Read Replica for Scaling
postgres-replica:
image: postgres:16-alpine
restart: unless-stopped
environment:
POSTGRES_MASTER_HOST: postgres
PGUSER: replicator
PGPASSWORD_FILE: /run/secrets/replication_password
command: |
bash -c "
until pg_basebackup -h postgres -U replicator -p 5432 -D /var/lib/postgresql/data -Fp -Xs -P -R; do
sleep 1
done
chmod 700 /var/lib/postgresql/data
exec postgres
"
volumes:
- postgres_replica_data:/var/lib/postgresql/data
depends_on:
postgres:
condition: service_healthy
On the primary, create the replication user:
CREATE USER replicator WITH REPLICATION LOGIN PASSWORD 'secure_password';
Route read queries to the replica, writes to primary:
const readPool = new Pool({ connectionString: process.env.REPLICA_URL })

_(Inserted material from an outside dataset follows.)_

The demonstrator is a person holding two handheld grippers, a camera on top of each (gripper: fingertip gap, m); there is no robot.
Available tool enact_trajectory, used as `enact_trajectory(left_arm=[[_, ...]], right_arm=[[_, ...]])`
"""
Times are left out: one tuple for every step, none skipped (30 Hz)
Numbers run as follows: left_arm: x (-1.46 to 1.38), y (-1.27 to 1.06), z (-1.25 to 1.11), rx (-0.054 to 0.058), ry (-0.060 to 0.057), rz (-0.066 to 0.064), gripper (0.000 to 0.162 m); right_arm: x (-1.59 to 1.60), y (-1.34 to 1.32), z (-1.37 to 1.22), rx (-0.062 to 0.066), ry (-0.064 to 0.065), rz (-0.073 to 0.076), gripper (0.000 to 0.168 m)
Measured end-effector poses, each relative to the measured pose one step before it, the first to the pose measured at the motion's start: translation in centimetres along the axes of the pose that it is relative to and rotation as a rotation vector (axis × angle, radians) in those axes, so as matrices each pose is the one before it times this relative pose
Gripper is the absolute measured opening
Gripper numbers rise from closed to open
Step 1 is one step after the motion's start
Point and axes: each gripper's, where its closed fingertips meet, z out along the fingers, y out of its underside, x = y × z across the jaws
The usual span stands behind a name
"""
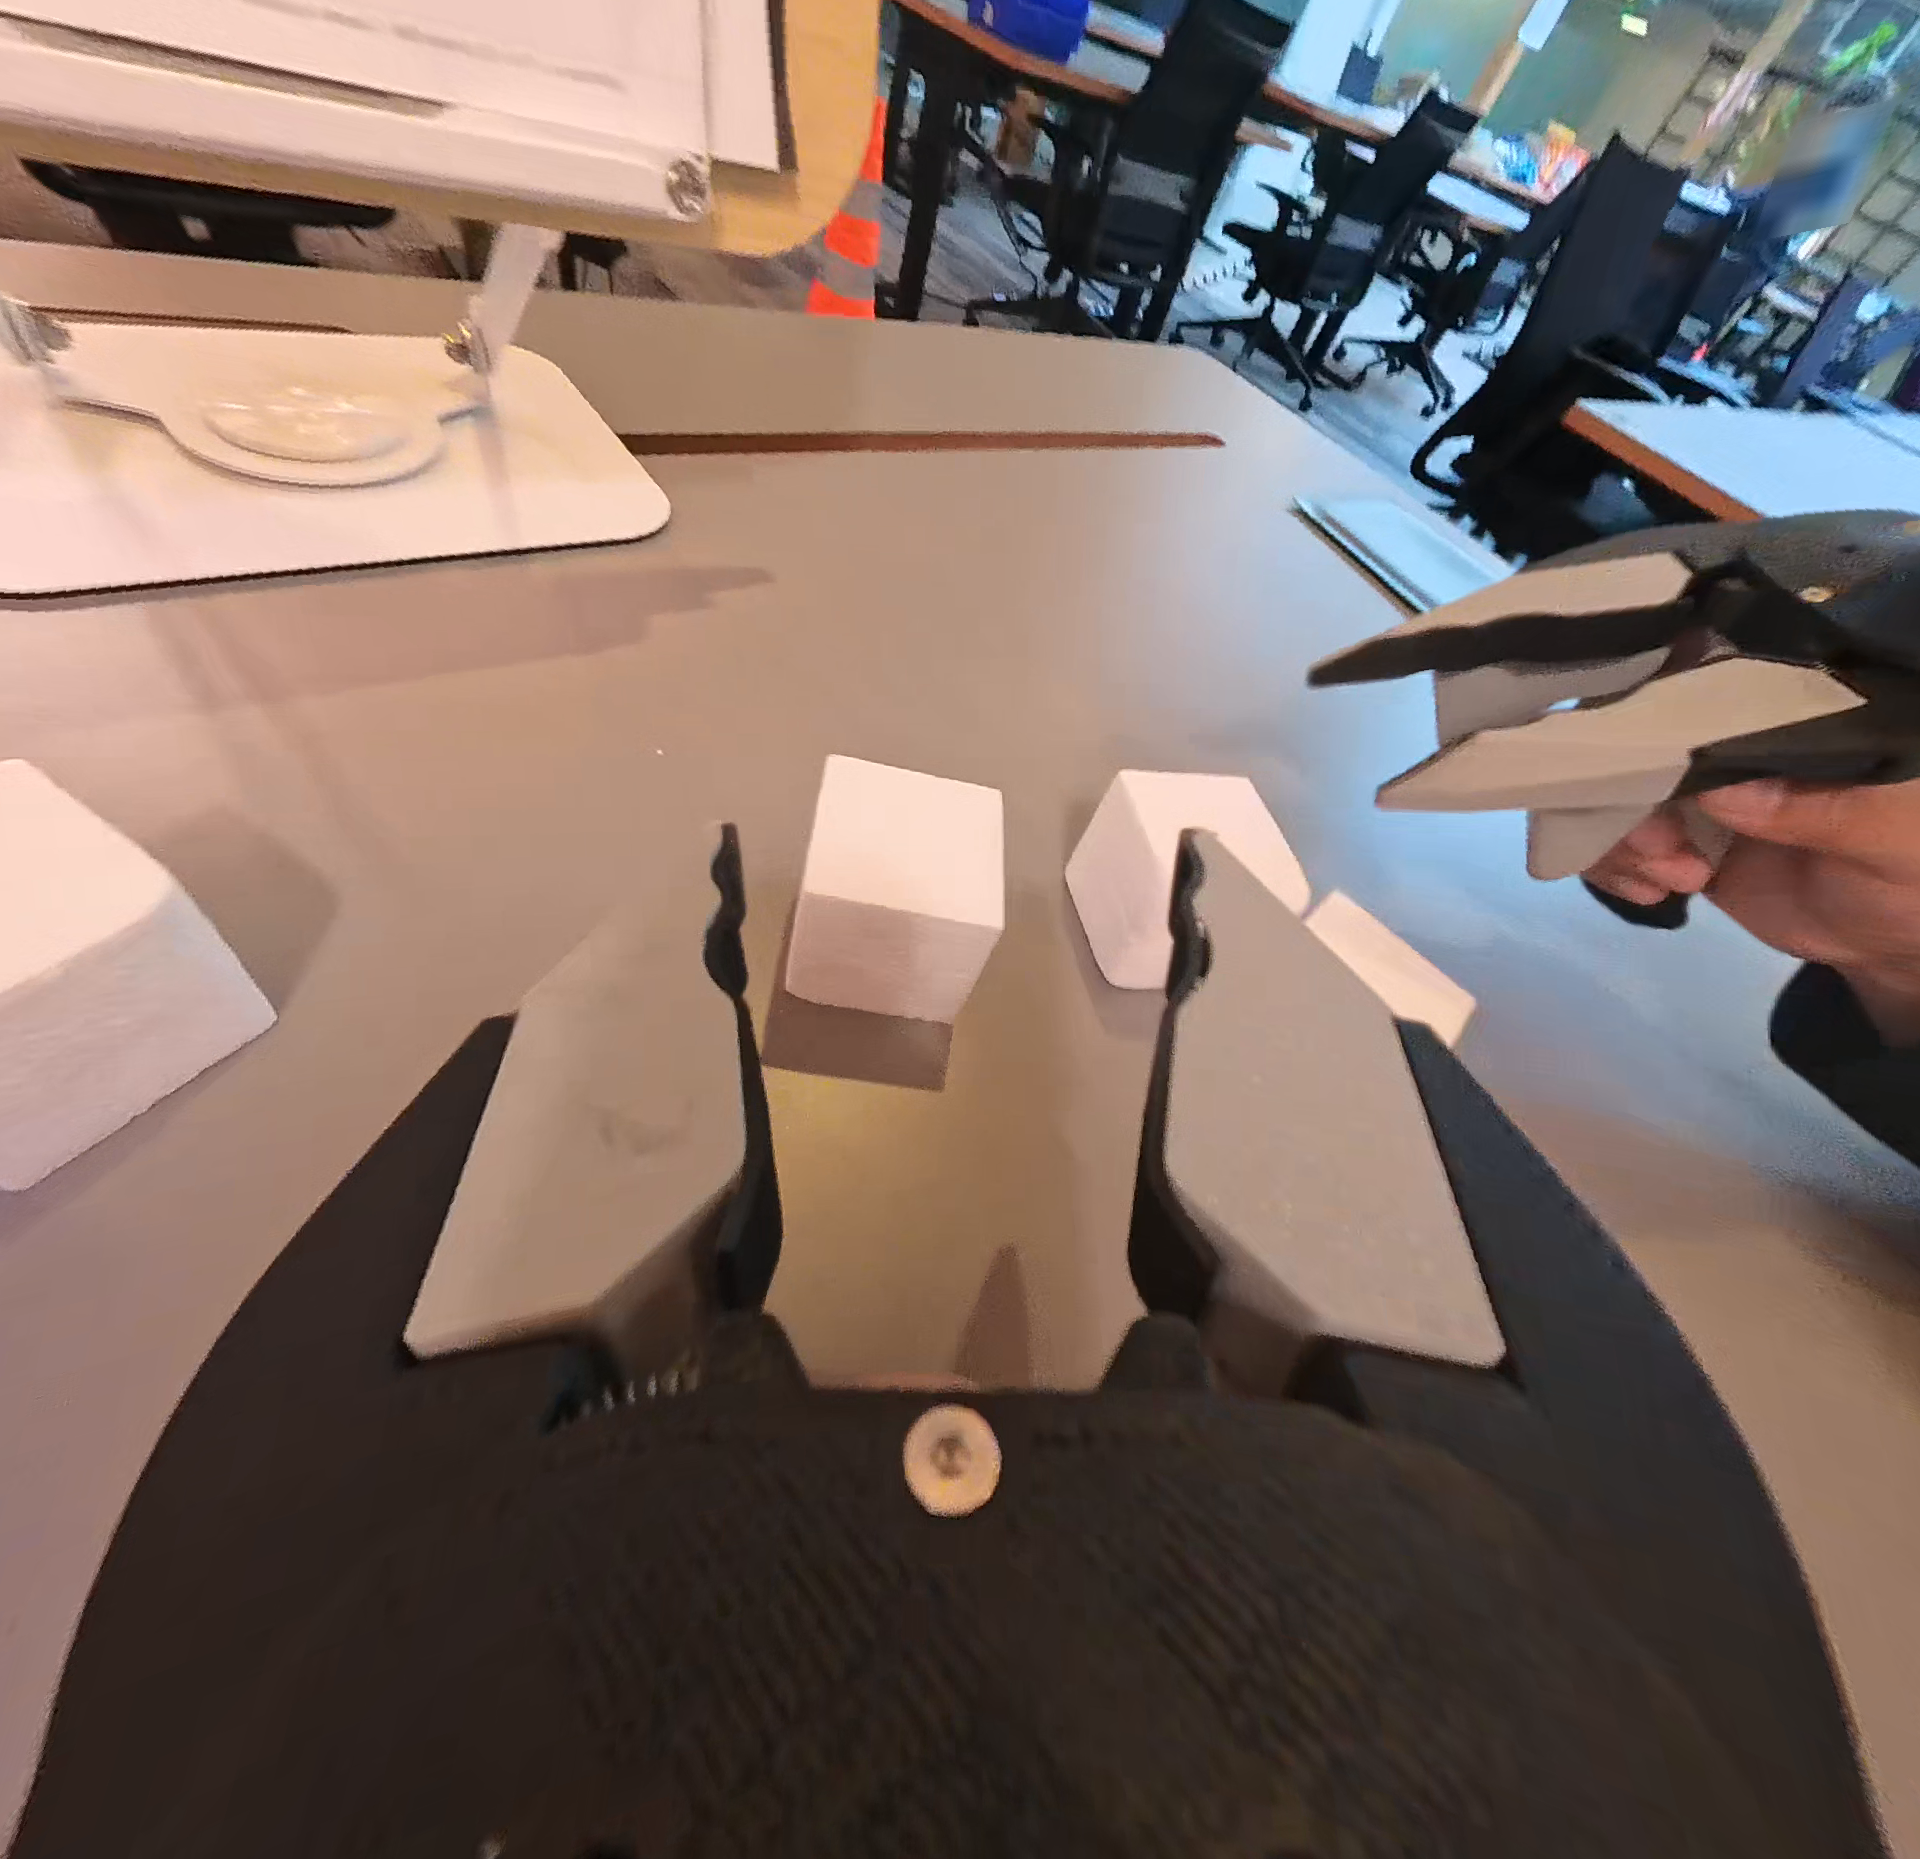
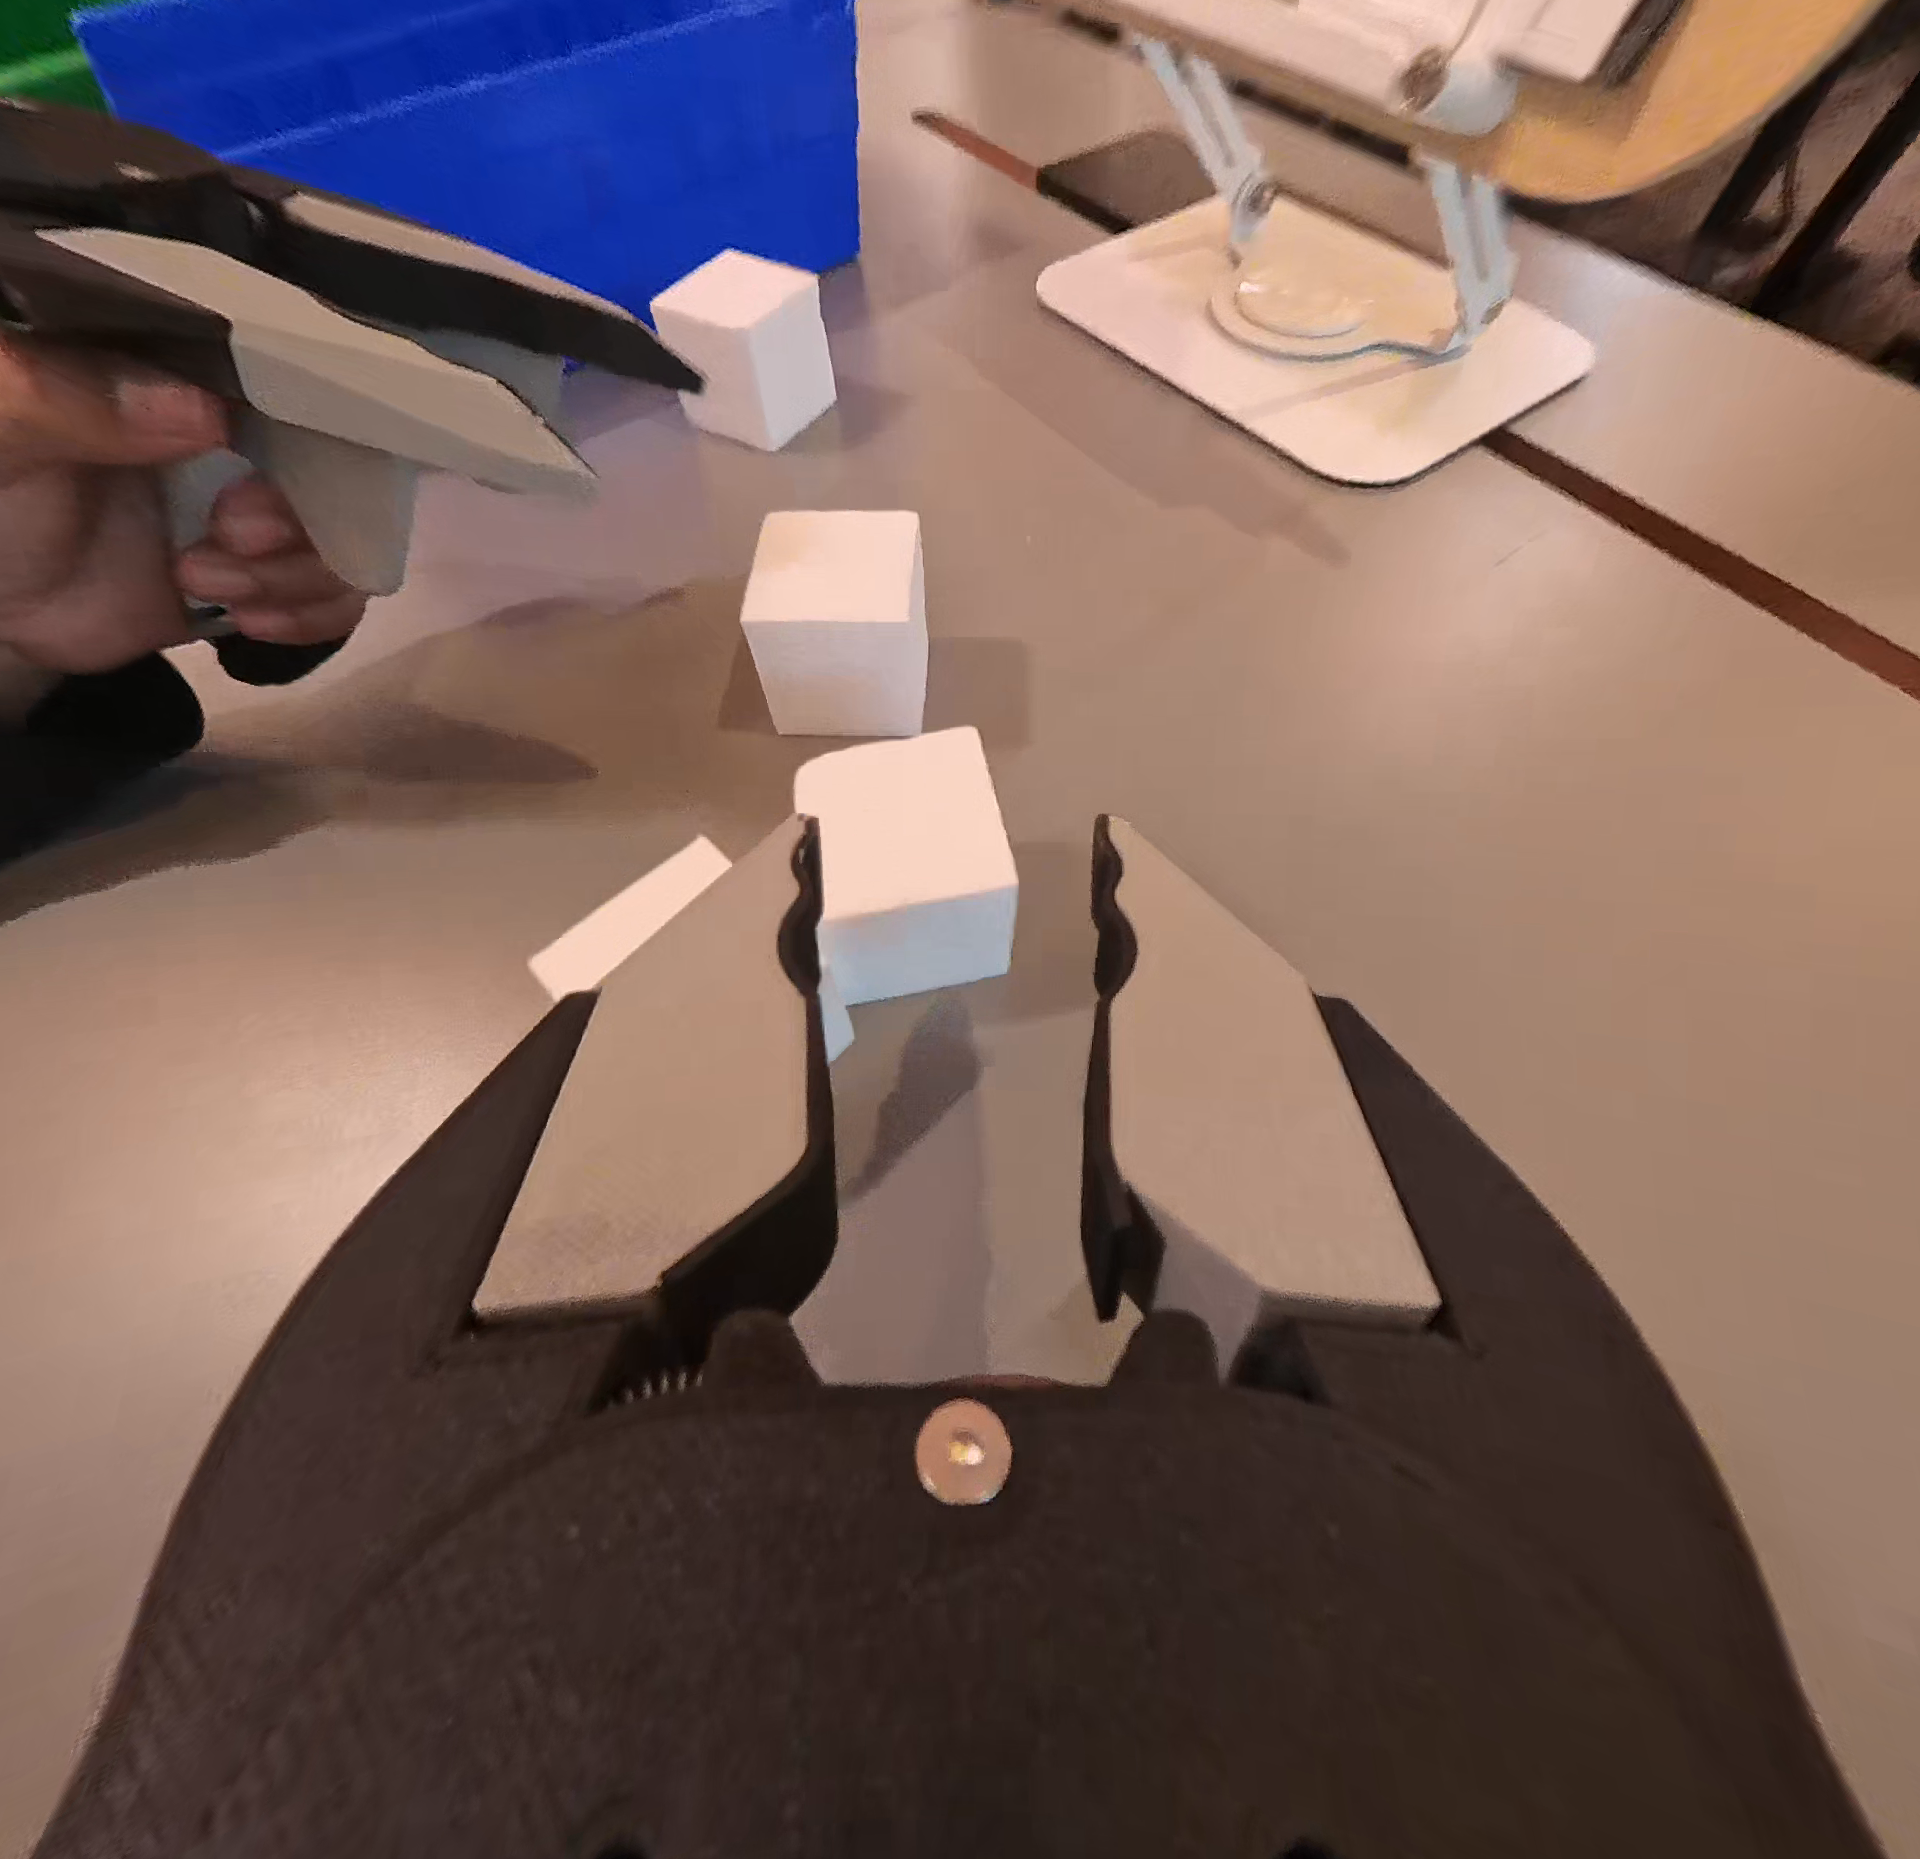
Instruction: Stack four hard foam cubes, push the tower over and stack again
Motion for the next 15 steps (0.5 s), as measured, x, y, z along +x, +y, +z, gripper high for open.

const writePool = new Pool({ connectionString: process.env.PRIMARY_URL })
Monitoring
-- Active connections
SELECT count(*), state FROM pg_stat_activity GROUP BY state;
-- Long-running queries
SELECT pid, query, now() - pg_stat_activity.query_start AS duration, state
FROM pg_stat_activity
WHERE (now() - pg_stat_activity.query_start) > interval '30 seconds';
-- Table sizes
SELECT relname, pg_size_pretty(pg_total_relation_size(relid))
FROM pg_stat_user_tables
ORDER BY pg_total_relation_size(relid) DESC;
-- Cache hit rate (should be >99%)
SELECT sum(heap_blks_hit) / (sum(heap_blks_hit) + sum(heap_blks_read)) AS ratio
FROM pg_statio_user_tables;
The most common production PostgreSQL problems are: insufficient shared_buffers, direct connections without a pooler, no backup testing, and forgetting to run VACUUM ANALYZE after bulk operations.